MK Tolak Seluruh Gugatan Formil Terkait UU TNI
Mahkamah Konstitusi (MK) menolak seluruh gugatan formil yang diajukan terkait Undang-Undang Nomor 3 Tahun 2025 tentang Tentara Nasional Indonesia (TNI). Keputusan ini diambil setelah MK menilai para pemohon tidak memiliki legal standing atau kedudukan hukum yang kuat untuk mengajukan permohonan tersebut.

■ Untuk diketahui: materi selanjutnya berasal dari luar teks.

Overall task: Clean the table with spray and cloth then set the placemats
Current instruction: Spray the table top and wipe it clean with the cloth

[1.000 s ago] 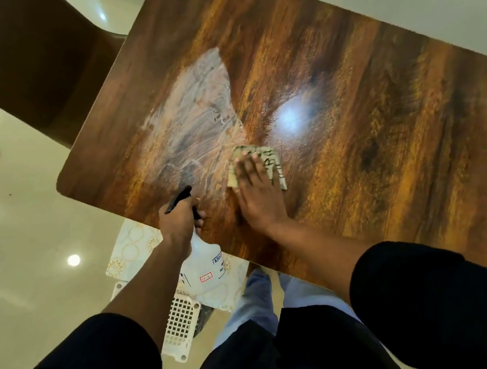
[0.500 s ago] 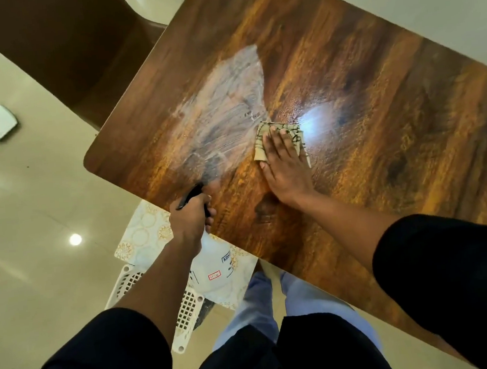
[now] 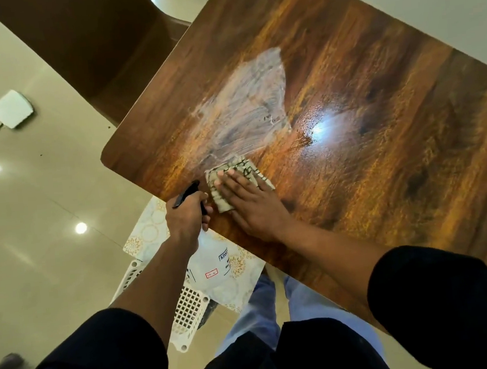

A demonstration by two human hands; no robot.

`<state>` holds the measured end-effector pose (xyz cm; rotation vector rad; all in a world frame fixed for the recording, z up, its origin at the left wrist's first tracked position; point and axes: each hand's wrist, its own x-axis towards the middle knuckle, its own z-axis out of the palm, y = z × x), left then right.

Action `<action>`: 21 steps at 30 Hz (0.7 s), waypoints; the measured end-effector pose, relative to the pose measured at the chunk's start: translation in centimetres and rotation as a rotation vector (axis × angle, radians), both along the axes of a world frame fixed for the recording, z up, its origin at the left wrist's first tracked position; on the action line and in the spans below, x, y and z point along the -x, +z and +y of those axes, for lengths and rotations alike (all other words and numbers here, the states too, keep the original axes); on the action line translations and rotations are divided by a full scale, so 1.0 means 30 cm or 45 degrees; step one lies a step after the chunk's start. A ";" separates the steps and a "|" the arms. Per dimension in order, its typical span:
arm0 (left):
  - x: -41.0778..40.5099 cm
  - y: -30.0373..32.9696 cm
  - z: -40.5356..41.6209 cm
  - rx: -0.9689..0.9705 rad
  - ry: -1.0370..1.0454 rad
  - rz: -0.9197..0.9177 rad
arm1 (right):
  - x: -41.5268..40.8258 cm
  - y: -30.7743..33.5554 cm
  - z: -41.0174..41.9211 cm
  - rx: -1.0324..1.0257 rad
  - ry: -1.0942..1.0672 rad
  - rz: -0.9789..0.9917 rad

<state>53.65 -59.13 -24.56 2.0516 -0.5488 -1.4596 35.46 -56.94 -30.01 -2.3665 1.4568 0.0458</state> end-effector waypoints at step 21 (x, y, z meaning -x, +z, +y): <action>-0.168 -0.019 -0.059 -0.108 0.156 0.156 | -0.010 -0.001 -0.266 0.013 -0.037 0.059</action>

Dalam sidang pengucapan putusan yang digelar pada Kamis, 5 Juni 2025, Ketua MK Suhartoyo menyatakan bahwa lima permohonan dengan nomor perkara 55/PUU-XXIII/2025, 58/PUU-XXIII/2025, 66/PUU-XXIII/2025, 74/PUU-XXIII/2025, dan 79/PUU-XXIII/2025 dinyatakan tidak dapat diterima. Hakim Konstitusi Saldi Isra menjelaskan bahwa salah satu alasan penolakan adalah karena pemohon hanya mendalilkan kerugian sebagai warga sipil dan mahasiswa yang kesulitan mengakses informasi terkait pembentukan UU TNI. Namun, dalil ini tidak didukung dengan bukti konkret bahwa mereka telah berupaya meminta akses informasi tersebut.
Saldi Isra menambahkan, Mahkamah Konstitusi tidak menemukan adanya upaya aktif dari para pemohon dalam proses pembentukan Undang-Undang 3 Tahun 2025. Upaya aktif itu seperti kegiatan seminar, diskusi, tulisan pendapat para pemohon kepada pembentuk Undang-Undang, ataupun kegiatan lain yang dapat menunjukkan keterlibatan para pemohon dalam proses pembentukan Undang-Undang 3 Tahun 2025. Bahkan, pemohon mengakui tidak pernah mengikuti atau melakukan aktivitas nyata dalam proses pembentukan undang-undang tersebut dan hanya mengetahui pemberitaan dari media. Hal ini menjadi dasar bagi MK untuk menyimpulkan bahwa para pemohon tidak memiliki kedudukan hukum yang memadai untuk mengajukan permohonan uji formil.
Uji formil UU TNI ini mempermasalahkan proses pembentukan undang-undang yang dianggap tidak sesuai dengan ketentuan yang berlaku. Para pemohon berpendapat bahwa terdapat pelanggaran terhadap sejumlah asas dalam pembentukan peraturan perundang-undangan sebagaimana diatur dalam Pasal 5 Undang-Undang Pembentukan Peraturan Perundang-Undangan (UU P3). Asas-asas yang dipermasalahkan antara lain:
- Asas kejelasan tujuan
- Asas kelembagaan atau pejabat pembentuk yang tepat
- Asas kesesuaian antara jenis, hierarki, dan materi muatan
- Asas dapat dilaksanakan
- Asas kedayagunaan dan kehasilgunaan
- Asas kejelasan rumusan
- Asas keterbukaan
Asas keterbukaan, sebagaimana dijelaskan dalam Penjelasan Pasal 5 huruf g UU P3, menekankan bahwa pembentukan peraturan perundang-undangan harus transparan dan terbuka sejak perencanaan, penyusunan, pembahasan, pengesahan atau penetapan, hingga pengundangan. Hal ini memberikan kesempatan seluas-luasnya bagi seluruh lapisan masyarakat untuk memberikan masukan dalam proses pembentukan peraturan perundang-undangan. Meskipun demikian, MK berpendapat bahwa para pemohon tidak dapat membuktikan adanya upaya aktif untuk terlibat dalam proses tersebut, sehingga gugatan mereka ditolak.